**PROBLEM DESCRIPTION**
Under this line are the records; write out word for word the part that begins at the line containing "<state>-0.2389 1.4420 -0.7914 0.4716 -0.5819" and ends at the line containing "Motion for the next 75", and no more.

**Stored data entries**
================================
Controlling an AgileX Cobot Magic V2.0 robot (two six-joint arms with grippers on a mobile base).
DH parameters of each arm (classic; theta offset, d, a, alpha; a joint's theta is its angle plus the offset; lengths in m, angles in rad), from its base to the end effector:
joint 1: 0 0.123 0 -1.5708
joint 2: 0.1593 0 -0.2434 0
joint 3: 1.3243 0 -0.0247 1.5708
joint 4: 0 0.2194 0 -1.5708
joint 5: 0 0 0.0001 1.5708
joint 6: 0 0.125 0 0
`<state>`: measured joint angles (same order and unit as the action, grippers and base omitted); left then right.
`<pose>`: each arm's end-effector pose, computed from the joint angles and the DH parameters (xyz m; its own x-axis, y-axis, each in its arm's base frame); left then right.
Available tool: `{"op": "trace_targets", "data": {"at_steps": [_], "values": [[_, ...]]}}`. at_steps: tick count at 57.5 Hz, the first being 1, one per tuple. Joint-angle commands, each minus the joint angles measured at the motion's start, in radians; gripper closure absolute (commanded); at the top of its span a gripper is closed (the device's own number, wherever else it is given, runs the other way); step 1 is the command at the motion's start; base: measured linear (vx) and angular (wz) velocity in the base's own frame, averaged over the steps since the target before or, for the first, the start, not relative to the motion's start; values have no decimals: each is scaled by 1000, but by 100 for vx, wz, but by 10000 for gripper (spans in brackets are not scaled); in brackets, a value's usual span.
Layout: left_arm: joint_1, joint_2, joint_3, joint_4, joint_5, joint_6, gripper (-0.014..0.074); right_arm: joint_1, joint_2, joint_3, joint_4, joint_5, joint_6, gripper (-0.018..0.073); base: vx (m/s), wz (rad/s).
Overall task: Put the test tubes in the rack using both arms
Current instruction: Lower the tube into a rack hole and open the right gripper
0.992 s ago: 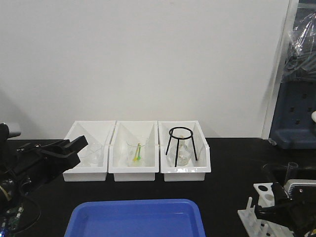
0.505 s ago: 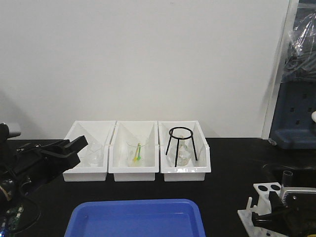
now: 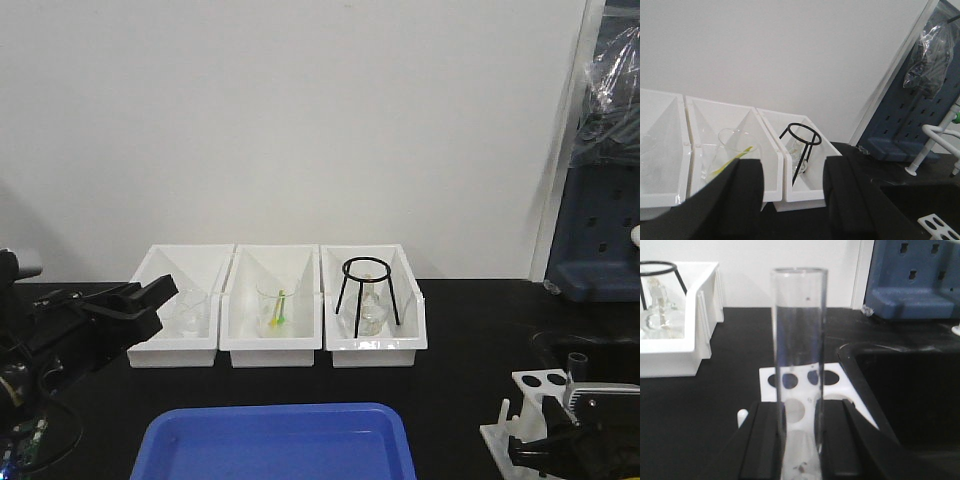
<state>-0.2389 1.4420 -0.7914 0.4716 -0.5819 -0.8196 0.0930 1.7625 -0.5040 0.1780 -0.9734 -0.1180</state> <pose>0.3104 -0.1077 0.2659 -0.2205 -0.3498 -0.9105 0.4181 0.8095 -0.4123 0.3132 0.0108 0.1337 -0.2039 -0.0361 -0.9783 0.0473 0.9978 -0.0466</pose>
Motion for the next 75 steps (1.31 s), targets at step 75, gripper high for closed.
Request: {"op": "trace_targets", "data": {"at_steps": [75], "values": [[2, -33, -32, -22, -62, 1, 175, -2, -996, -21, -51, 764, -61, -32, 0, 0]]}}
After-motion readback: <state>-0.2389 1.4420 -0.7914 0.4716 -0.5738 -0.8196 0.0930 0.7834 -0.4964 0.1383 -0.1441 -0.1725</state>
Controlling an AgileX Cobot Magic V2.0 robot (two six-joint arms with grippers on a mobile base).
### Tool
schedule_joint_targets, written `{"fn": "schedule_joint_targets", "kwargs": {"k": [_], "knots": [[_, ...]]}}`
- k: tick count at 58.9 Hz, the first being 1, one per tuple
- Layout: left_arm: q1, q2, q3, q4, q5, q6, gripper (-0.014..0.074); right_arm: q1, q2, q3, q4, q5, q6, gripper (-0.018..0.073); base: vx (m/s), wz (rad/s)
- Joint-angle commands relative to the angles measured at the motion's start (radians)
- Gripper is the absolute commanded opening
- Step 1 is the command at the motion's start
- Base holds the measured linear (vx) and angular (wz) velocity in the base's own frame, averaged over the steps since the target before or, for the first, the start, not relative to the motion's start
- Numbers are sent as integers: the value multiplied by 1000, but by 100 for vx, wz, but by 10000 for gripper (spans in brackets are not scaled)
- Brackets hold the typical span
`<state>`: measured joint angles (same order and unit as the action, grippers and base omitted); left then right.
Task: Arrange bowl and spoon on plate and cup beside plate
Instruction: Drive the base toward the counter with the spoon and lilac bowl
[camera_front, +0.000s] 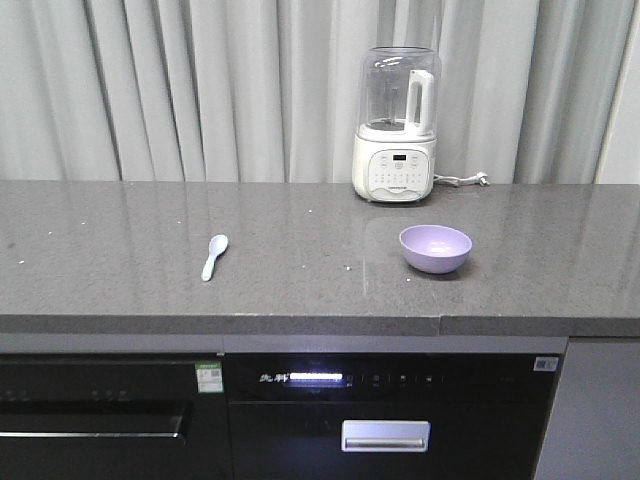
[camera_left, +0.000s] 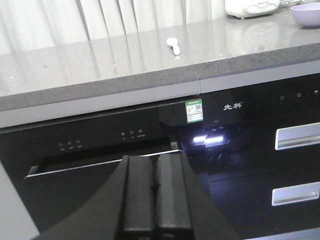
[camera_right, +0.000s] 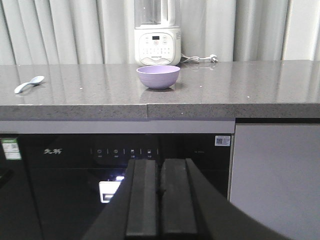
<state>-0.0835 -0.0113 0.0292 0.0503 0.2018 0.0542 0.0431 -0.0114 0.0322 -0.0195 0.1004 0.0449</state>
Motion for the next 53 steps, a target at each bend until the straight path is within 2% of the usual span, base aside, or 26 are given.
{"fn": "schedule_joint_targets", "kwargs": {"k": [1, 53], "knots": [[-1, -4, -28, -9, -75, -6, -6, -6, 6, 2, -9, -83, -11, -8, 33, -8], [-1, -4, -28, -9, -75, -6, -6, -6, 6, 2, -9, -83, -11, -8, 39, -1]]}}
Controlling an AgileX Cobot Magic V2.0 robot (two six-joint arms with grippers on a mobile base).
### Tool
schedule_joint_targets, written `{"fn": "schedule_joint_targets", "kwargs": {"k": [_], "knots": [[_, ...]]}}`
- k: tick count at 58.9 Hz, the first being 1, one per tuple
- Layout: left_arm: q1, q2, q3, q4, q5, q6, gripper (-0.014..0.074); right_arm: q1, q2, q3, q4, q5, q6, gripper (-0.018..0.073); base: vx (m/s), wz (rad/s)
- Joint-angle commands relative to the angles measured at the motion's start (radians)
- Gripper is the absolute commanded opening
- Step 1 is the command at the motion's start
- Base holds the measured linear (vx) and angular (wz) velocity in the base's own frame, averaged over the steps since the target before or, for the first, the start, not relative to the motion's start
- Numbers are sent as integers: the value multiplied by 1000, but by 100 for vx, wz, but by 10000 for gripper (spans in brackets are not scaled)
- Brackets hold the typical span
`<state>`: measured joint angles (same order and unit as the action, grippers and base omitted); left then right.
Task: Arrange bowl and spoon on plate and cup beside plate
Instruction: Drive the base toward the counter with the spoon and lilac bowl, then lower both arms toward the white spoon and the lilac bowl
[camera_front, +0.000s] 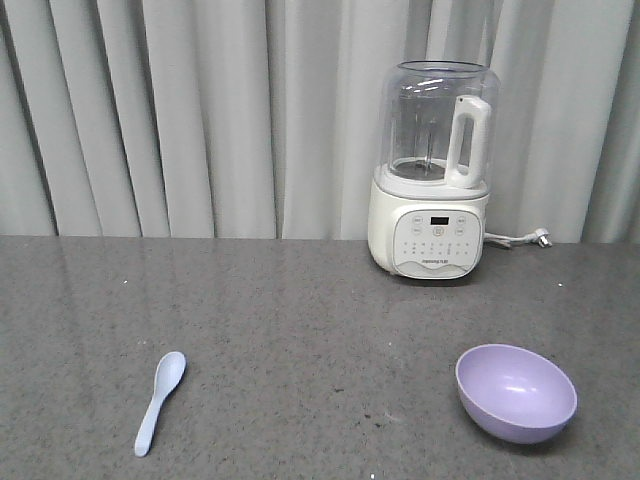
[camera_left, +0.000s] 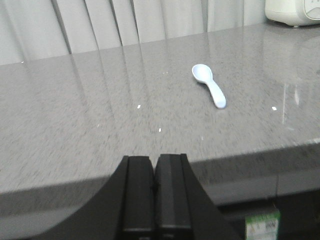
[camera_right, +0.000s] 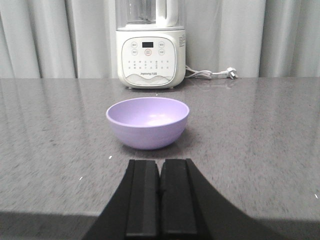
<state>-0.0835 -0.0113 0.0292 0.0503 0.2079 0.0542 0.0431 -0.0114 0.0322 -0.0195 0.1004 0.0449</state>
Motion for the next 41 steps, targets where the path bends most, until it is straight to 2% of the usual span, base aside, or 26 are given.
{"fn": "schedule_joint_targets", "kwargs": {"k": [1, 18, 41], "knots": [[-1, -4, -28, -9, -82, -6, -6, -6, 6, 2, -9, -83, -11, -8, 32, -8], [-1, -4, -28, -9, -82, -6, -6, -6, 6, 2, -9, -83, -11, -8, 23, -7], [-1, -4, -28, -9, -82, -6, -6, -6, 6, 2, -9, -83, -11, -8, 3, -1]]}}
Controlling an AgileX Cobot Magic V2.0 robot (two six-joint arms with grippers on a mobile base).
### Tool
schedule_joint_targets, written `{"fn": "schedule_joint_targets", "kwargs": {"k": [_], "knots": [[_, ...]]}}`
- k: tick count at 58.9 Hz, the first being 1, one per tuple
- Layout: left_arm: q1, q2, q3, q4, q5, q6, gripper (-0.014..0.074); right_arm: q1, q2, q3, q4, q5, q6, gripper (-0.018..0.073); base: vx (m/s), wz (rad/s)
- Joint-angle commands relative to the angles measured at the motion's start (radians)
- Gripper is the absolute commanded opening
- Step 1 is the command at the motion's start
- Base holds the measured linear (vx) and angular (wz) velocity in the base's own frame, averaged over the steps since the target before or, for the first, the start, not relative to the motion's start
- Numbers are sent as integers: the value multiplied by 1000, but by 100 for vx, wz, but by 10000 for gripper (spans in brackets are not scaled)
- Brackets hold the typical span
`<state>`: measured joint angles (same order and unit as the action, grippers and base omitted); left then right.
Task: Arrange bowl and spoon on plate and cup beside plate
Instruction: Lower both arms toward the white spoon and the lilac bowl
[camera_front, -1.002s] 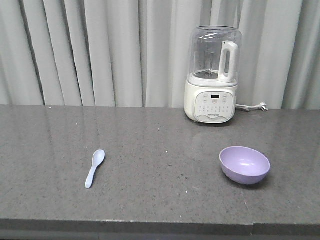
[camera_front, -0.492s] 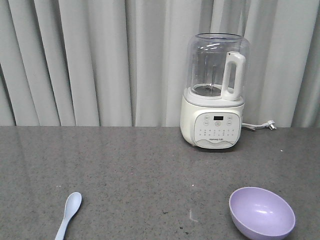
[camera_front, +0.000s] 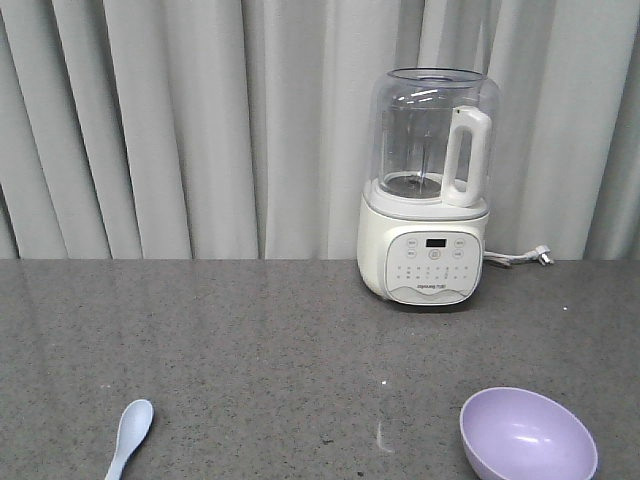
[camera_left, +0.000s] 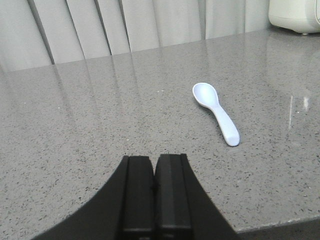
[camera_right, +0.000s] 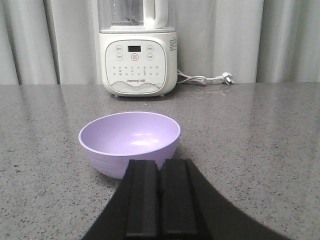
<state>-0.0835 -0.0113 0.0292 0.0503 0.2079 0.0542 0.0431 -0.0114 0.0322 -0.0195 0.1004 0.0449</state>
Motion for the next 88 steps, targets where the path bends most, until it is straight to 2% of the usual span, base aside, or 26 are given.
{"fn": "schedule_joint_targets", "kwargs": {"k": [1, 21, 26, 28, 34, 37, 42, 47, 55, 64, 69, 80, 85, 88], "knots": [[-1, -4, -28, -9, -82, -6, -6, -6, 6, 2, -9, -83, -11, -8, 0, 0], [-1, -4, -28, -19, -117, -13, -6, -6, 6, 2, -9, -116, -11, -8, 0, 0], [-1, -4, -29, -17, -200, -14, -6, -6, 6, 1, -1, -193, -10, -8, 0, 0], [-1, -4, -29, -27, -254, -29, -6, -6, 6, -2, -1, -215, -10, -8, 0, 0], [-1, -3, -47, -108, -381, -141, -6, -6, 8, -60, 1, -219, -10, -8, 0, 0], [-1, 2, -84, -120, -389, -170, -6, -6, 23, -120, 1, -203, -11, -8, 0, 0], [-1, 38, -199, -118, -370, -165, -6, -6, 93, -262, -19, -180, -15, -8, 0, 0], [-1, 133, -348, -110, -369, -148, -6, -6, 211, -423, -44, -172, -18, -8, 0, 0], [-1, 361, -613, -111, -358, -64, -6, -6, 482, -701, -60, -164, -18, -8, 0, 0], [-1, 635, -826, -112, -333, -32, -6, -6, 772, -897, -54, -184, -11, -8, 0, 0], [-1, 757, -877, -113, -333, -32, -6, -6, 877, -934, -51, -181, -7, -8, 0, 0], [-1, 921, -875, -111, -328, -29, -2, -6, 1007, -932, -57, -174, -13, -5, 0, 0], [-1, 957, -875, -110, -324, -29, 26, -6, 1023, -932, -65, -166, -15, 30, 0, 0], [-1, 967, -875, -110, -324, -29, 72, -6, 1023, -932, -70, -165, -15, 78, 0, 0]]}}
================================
**YOUR RESPONSE**
<state>-0.2389 1.4420 -0.7914 0.4716 -0.5819 -0.8196 0.0930 1.7625 -0.5040 0.1780 -0.9734 -0.1180</state> <pose>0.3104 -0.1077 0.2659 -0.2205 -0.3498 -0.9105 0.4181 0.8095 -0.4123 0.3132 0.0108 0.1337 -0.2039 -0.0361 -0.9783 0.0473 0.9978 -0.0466</pose>
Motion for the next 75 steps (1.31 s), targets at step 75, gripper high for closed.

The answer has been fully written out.